### EXERCISE
Return the data below exactly, but only from the line containing "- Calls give" through the line containing "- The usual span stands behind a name", with both of those lines included.

### Data items
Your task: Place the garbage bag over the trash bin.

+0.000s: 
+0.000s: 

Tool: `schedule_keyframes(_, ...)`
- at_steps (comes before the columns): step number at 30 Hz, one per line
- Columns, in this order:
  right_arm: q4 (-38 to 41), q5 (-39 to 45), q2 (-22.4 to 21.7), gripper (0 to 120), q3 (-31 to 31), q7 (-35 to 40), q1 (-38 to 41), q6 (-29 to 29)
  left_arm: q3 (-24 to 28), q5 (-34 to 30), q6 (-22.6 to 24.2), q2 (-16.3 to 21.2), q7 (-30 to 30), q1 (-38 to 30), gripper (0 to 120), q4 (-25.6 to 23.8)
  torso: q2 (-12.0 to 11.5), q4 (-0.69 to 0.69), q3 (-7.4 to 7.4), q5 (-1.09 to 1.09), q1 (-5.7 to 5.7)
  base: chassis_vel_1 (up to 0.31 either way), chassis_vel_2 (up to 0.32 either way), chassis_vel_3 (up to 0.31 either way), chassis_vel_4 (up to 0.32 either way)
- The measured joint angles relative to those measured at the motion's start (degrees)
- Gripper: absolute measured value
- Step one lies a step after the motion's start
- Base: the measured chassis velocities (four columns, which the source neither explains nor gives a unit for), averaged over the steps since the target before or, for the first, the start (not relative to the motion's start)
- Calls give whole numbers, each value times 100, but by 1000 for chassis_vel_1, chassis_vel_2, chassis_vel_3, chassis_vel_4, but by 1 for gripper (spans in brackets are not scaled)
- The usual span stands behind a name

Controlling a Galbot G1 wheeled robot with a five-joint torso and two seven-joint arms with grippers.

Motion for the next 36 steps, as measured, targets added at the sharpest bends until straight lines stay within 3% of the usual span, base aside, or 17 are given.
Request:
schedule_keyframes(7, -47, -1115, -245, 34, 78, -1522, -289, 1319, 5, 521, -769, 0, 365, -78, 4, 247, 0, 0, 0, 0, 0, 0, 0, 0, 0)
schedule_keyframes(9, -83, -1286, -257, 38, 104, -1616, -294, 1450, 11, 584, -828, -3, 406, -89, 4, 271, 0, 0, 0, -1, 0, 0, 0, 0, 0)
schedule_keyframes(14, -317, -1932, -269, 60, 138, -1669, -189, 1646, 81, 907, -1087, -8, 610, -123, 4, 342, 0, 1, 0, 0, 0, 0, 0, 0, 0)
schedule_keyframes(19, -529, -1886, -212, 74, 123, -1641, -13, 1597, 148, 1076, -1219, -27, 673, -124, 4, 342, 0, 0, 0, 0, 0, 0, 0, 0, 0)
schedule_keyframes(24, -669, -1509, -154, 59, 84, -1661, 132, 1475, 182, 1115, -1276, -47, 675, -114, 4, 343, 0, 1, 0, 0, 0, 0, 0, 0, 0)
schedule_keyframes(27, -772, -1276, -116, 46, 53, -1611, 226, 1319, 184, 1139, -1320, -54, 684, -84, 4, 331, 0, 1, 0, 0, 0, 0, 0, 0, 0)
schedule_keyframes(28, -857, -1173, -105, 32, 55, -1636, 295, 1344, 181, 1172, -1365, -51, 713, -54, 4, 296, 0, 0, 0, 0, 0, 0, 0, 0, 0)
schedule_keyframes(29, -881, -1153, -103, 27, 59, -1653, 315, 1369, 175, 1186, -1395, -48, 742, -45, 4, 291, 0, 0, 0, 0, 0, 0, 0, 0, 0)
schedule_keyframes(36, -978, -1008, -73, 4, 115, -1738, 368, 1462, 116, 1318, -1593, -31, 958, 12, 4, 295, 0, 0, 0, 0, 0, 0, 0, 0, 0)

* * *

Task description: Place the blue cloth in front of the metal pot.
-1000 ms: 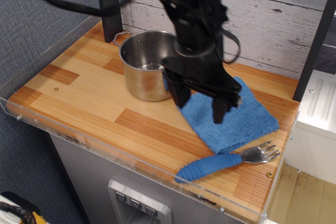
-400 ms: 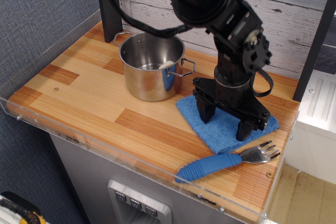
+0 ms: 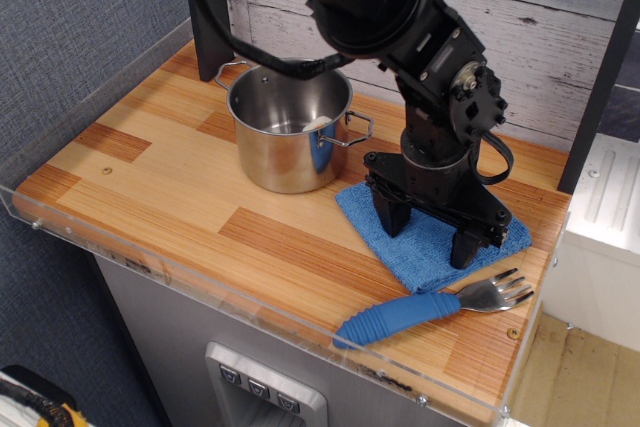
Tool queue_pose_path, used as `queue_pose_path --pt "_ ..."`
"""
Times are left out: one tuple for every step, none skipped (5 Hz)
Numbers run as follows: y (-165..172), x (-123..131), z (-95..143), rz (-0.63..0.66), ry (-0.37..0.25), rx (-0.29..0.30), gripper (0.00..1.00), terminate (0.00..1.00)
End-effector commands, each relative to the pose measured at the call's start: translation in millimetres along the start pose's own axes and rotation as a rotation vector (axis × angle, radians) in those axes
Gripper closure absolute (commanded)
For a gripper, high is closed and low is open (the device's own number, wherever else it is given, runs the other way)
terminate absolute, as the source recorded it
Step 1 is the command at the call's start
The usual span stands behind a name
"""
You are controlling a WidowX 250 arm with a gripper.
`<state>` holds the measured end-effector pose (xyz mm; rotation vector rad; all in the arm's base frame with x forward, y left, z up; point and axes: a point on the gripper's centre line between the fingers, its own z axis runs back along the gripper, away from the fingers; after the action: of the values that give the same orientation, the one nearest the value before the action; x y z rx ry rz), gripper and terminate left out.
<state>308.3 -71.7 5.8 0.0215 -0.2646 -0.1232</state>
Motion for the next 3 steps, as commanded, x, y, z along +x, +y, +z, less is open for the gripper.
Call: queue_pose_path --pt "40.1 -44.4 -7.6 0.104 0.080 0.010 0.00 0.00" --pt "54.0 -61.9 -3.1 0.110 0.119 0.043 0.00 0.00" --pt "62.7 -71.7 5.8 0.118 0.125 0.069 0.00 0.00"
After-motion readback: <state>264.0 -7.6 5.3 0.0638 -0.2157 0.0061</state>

### ANSWER FOR THIS EXERCISE
- Calls give whole numbers, each value times 100, but by 1000 for chassis_vel_1, chassis_vel_2, chassis_vel_3, chassis_vel_4, but by 1 for gripper (spans in brackets are not scaled)
- The usual span stands behind a name

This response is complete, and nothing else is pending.